The United States Men's National Team will take on Paraguay in an international friendly on Saturday in Chester, Pennsylvania.
With expected World Cup starters like Christian Pulisic, Antonee Robinson and Chris Richards sidelined with injuries, this match will serve as a chance for coach Mauricio Pochettino to test his team's depth. He aims to push his lesser-known players into the spotlight against Paraguay to create some healthy roster competition.
"The players that are here today deserve to be here, are players we want to see, are the players that are our choice, our selection," Pochettino said. "No one can feel safe."
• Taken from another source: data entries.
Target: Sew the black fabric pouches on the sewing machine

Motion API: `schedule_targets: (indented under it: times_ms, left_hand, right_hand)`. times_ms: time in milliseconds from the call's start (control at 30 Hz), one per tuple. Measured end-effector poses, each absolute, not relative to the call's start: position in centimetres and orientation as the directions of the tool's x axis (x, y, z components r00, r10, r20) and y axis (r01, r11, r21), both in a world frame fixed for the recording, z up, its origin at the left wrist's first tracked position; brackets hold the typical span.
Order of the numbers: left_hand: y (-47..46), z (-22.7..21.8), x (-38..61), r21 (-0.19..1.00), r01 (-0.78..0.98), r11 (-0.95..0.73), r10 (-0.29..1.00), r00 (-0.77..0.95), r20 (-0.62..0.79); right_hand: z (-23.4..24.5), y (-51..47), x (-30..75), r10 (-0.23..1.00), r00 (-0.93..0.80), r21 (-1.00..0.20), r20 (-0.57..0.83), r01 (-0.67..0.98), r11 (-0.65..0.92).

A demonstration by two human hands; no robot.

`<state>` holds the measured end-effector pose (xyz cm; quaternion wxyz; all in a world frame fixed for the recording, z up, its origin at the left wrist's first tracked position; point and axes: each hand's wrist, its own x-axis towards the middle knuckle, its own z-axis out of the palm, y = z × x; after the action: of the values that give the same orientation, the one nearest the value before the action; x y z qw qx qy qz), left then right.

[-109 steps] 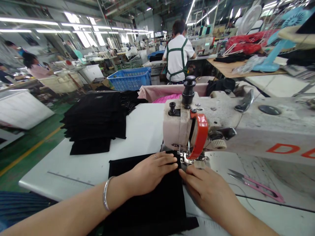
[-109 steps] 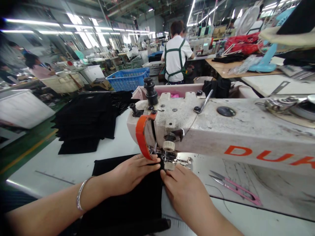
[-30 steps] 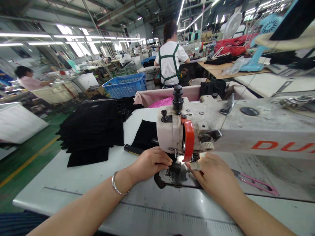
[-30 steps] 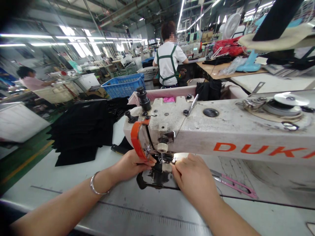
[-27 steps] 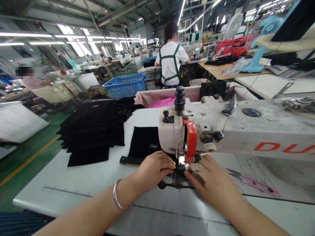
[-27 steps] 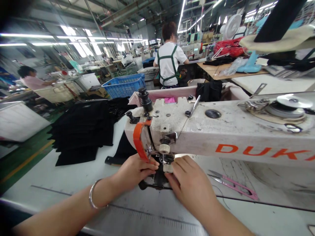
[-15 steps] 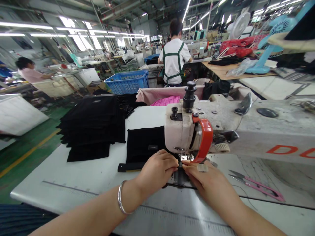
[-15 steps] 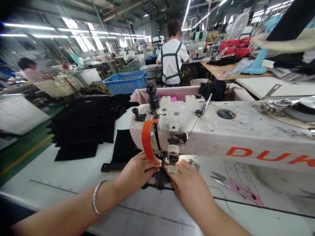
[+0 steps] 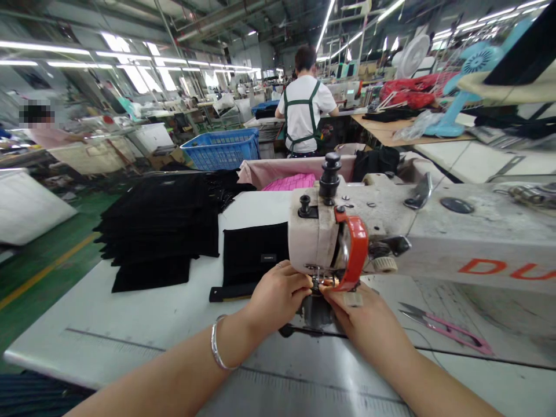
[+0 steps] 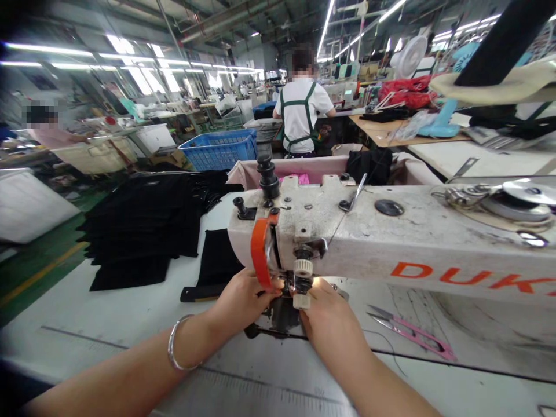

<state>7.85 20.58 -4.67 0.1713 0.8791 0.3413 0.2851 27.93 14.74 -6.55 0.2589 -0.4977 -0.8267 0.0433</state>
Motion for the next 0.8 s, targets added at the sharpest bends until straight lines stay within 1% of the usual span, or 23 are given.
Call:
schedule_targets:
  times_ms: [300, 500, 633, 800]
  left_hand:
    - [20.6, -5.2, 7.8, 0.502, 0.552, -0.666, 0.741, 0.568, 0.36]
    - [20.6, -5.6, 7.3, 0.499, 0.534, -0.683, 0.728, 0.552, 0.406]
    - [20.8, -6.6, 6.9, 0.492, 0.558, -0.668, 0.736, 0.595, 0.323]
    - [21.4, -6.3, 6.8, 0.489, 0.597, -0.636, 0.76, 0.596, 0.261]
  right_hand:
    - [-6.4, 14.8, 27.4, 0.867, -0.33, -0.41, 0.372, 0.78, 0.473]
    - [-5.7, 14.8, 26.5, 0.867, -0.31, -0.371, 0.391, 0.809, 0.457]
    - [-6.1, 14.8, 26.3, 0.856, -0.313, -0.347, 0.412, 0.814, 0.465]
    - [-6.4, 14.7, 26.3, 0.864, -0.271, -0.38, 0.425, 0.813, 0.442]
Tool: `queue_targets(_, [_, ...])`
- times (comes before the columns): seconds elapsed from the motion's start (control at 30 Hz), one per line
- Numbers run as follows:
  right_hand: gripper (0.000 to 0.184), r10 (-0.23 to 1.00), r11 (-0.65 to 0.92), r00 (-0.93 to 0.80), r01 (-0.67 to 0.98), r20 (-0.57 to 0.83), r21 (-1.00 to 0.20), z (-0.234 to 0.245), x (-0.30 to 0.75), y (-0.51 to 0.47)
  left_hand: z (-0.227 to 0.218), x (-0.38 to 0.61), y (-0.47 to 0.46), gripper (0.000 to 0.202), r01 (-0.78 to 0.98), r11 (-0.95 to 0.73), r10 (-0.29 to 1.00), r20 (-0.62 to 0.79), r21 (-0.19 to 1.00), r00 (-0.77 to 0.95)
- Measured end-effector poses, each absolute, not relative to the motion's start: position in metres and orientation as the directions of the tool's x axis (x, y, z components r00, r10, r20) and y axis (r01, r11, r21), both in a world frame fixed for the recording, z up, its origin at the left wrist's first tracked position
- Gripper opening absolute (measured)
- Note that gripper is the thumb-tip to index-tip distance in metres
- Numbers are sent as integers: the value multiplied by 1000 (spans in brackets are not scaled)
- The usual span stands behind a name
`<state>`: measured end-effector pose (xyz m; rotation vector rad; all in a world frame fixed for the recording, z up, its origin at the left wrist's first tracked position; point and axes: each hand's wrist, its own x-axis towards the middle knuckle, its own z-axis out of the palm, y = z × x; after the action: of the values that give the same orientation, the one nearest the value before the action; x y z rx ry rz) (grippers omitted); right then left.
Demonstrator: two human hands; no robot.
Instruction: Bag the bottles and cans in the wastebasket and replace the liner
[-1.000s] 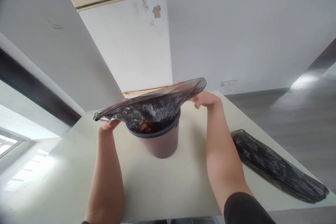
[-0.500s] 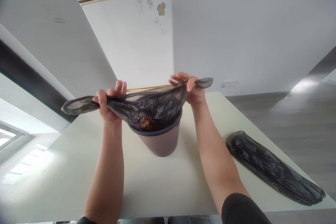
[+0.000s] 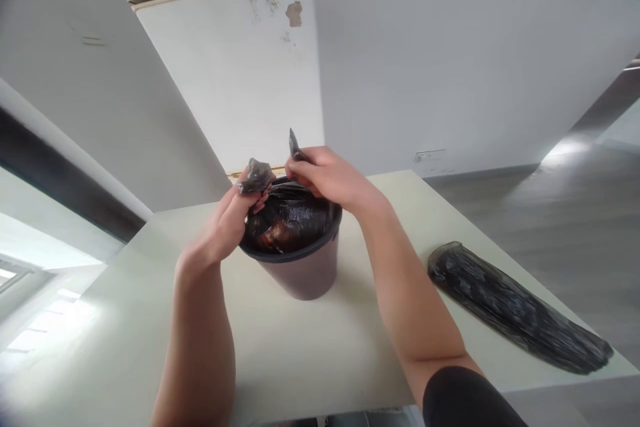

With a wildly different lineup than the one that went undefeated in October against Ecuador and Australia—and a rapidly improving foe in Paraguay—what can we expect from Pochettino's USMNT in this match?
The USMNT needs a solid striker. It's been an endless refrain since Chris Wondolowski and Clint Dempsey hung up their boots nearly a decade ago. Years of searching yielded few options, but finally, the USMNT doesn't just have one solid striker: it has three.
Coventry City's Haji Wright, AS Monaco's Folarin Balogun and PSV's Ricardo Pepi all enter this match fit and healthy for the first time in 2025. They won't all start together, but the combination of their different skill sets will help the USMNT win games it previously struggled to unlock.
"You need three strikers always," Pochettino said. "You need to have the capacity to change the game sometimes if you are not doing well, and strikers are very important."
The U. S. Women's National Team won Olympic gold in 2024 off the strength of its "Triple Espresso" striker trio of Mallory Swanson, Sophia Wilson and Trinity Rodman. Wright, Balogun and Pepi can provide a similar lift on the men's side.
The USMNT exited the last World Cup on the back of a very American "soccer dad" scandal: coach Gregg Berhalter benched attacker Gio Reyna, the son of his friend and former playing partner Claudio Reyna, after he failed to train seriously in Qatar. The elder Reyna was livid and launched a full-scale attack on Berhalter that led to his suspension from the USMNT. In the end, Berhalter was vindicated, the Reynas were publicly excoriated and the whole matter sank into history. Gio Reyna failed to stay fit and stopped getting national team call-ups; Berhalter's son Sebastian, meanwhile, had a breakthrough year in MLS and made his official USMNT debut.
Sebastian Berhalter and Gio Reyna grew up as best friends, but they wound up mired in the mess their fathers made, and they haven't taken the field together in years. That's about to change. Berhalter and Reyna made this USMNT roster together and have been training side-by-side all week. To hear Pochettino tell it, they've moved on.
"These two guys are really intelligent and very clever," Pochettino said. "What I saw from day one was good synchrony, good teammates. I think the communication is fantastic."
It's been a long time since the USMNT last visited Philadelphia, and four people know that better than most: goalkeeper Matt Freese, defenders Auston Trusty and Mark McKenzie and attacker Brenden Aaronson. The quartet all came up together in the Philadelphia Union academy and will view this match as their grand homecoming to the City of Brotherly Love.
The game between the USMNT and Paraguay will begin at 5:00 p.m. ET at Subaru Park.